(ABOUT THIS EXERCISE) Reproduce the whole listing word for word. Leave every image out.

(RAW DATA)
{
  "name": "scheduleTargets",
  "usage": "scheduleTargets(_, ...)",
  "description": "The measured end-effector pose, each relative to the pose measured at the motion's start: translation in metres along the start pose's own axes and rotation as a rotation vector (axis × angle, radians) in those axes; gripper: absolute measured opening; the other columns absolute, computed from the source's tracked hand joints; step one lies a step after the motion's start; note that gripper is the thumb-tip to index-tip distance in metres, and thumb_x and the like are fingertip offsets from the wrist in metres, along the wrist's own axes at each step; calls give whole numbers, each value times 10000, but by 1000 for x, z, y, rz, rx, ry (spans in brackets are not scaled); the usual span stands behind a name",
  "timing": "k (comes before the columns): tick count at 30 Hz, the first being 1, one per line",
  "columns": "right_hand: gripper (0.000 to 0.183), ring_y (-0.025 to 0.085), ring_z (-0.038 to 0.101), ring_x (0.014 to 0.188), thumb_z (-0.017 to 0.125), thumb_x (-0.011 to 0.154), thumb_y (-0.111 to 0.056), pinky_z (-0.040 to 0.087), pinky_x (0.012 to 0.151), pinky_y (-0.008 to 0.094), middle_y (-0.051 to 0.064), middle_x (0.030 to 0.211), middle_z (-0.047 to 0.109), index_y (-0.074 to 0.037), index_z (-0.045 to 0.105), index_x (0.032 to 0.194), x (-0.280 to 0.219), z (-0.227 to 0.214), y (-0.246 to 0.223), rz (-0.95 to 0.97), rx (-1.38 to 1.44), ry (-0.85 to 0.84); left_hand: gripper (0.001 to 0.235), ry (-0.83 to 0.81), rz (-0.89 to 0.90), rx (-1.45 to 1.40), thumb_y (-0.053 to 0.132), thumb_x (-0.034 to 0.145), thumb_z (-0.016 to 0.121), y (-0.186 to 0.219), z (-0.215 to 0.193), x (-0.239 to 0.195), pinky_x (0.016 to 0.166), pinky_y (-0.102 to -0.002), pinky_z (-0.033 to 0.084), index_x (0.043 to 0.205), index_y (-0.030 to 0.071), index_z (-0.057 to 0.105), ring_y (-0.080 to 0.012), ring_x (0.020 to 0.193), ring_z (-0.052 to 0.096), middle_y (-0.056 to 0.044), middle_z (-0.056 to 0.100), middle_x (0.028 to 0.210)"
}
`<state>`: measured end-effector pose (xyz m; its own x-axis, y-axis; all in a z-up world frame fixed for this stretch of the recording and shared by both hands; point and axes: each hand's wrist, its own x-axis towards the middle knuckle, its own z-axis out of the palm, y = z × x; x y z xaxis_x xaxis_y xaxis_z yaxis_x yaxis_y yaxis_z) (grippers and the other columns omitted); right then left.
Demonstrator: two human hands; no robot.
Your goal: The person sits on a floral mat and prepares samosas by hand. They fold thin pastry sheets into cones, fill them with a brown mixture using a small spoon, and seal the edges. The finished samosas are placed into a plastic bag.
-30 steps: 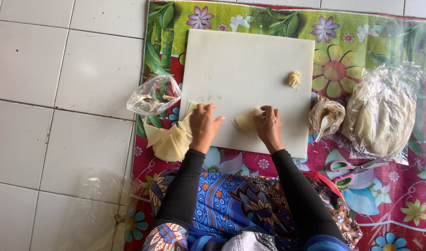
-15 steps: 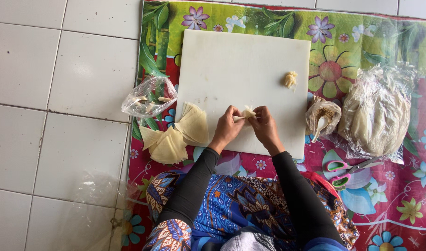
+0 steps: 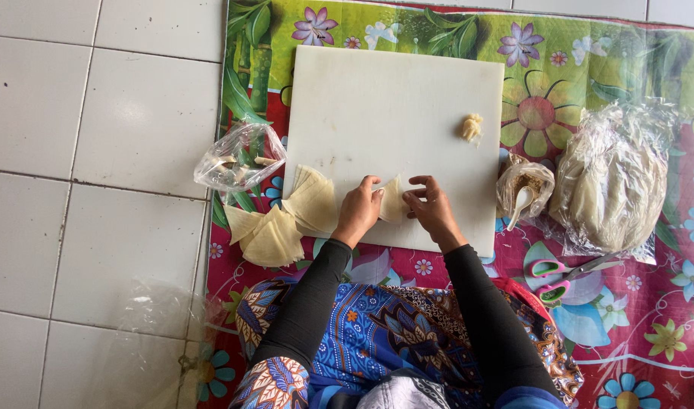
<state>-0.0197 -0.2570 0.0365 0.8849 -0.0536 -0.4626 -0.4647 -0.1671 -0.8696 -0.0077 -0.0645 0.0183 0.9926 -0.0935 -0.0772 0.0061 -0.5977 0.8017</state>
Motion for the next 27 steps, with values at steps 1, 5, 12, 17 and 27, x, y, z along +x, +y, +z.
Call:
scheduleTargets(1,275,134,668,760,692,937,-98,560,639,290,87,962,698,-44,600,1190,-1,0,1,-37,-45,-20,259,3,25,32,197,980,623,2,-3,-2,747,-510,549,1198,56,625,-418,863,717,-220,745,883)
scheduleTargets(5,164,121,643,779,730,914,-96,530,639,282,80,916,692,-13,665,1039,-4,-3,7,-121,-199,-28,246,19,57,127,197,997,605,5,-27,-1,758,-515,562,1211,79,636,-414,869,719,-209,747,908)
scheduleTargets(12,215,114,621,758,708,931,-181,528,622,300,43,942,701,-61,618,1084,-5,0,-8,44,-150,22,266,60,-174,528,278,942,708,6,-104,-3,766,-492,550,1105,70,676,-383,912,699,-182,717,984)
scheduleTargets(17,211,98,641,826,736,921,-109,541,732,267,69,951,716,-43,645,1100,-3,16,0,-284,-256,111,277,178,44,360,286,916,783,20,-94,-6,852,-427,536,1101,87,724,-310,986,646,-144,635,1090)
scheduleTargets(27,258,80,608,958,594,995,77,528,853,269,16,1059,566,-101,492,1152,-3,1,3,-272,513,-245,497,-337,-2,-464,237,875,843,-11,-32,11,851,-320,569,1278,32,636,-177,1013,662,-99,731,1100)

(EXPECTED ANSWER)
{
  "name": "scheduleTargets",
  "usage": "scheduleTargets(_, ...)",
  "description": "The measured end-effector pose, each relative to the pose measured at the motion's start: translation in metres along the start pose's own axes and rotation as a rotation vector (axis × angle, radians) in those axes; gripper: absolute measured opening; the other columns absolute, computed from the source's tracked hand joints; step one lies a step after the motion's start; note that gripper is the thumb-tip to index-tip distance in metres, and thumb_x and the like are fingertip offsets from the wrist in metres, along the wrist's own axes at each step; calls give whole numbers, each value times 10000, but by 1000 for x, z, y, rz, rx, ry (spans in brackets are not scaled); the usual span stands behind a name",
  "timing": "k (comes before the columns): tick count at 30 Hz, the first being 1, one per line",
  "columns": "right_hand: gripper (0.000 to 0.183), ring_y (-0.025 to 0.085), ring_z (-0.038 to 0.101), ring_x (0.014 to 0.188), thumb_z (-0.017 to 0.125), thumb_x (-0.011 to 0.154), thumb_y (-0.111 to 0.056), pinky_z (-0.040 to 0.087), pinky_x (0.012 to 0.151), pinky_y (-0.008 to 0.094), middle_y (-0.051 to 0.064), middle_x (0.030 to 0.211), middle_z (-0.047 to 0.109), index_y (-0.074 to 0.037), index_z (-0.045 to 0.105), index_x (0.032 to 0.194), x (-0.280 to 0.219), z (-0.227 to 0.214), y (-0.246 to 0.223), rz (-0.95 to 0.97), rx (-1.38 to 1.44), ry (-0.85 to 0.84); left_hand: gripper (0.001 to 0.235), ry (-0.83 to 0.81), rz (-0.89 to 0.90), rx (-1.45 to 1.40), thumb_y (-0.053 to 0.132), thumb_x (-0.034 to 0.145), thumb_z (-0.016 to 0.121), y (-0.186 to 0.219), z (-0.215 to 0.193), x (-0.239 to 0.195), pinky_x (0.016 to 0.166), pinky_y (-0.102 to -0.002), pinky_z (-0.033 to 0.084), index_x (0.043 to 0.205), index_y (-0.030 to 0.071), index_z (-0.057 to 0.105), ring_y (-0.080 to 0.012), ring_x (0.020 to 0.193), ring_z (-0.052 to 0.096), middle_y (-0.056 to 0.044), middle_z (-0.056 to 0.100), middle_x (0.028 to 0.210)"
}
`<state>`: measured end-effector pose (xyz m; its own x-axis, y-axis; all in a z-up world frame fixed for this stretch of the recording and shared by both hands; point and axes: each hand's wrist, its own x-axis towards the middle knuckle, its own z-axis out of the palm, y = z × x; x y z xaxis_x xaxis_y xaxis_z yaxis_x yaxis_y yaxis_z) (grippers and the other columns omitted); right then left.
Demonstrator: two human hands; no robot.
Your goal: The person sits on a floral mat and prepares samosas by hand. They fold thin pastry sheets into cones, fill them with a brown mixture using a small spoon, and seal the edges. The finished samosas are placed into a plastic bag.
-30 steps: 
-15 steps: 
+0 steps: 
<state>-0.0197 -0.2570 0.0365 0.8849 -0.0536 -0.4626 -0.4647 -0.1671 -0.8696 -0.0077 -0.0645 0.0183 0.9926 -0.0935 -0.0772 0.0061 -0.5977 0.8017</state>
Motion for the next 27 steps, with values at steps 1, 5, 12, 17 and 27, x, y, z along +x, +y, +z.
Call:
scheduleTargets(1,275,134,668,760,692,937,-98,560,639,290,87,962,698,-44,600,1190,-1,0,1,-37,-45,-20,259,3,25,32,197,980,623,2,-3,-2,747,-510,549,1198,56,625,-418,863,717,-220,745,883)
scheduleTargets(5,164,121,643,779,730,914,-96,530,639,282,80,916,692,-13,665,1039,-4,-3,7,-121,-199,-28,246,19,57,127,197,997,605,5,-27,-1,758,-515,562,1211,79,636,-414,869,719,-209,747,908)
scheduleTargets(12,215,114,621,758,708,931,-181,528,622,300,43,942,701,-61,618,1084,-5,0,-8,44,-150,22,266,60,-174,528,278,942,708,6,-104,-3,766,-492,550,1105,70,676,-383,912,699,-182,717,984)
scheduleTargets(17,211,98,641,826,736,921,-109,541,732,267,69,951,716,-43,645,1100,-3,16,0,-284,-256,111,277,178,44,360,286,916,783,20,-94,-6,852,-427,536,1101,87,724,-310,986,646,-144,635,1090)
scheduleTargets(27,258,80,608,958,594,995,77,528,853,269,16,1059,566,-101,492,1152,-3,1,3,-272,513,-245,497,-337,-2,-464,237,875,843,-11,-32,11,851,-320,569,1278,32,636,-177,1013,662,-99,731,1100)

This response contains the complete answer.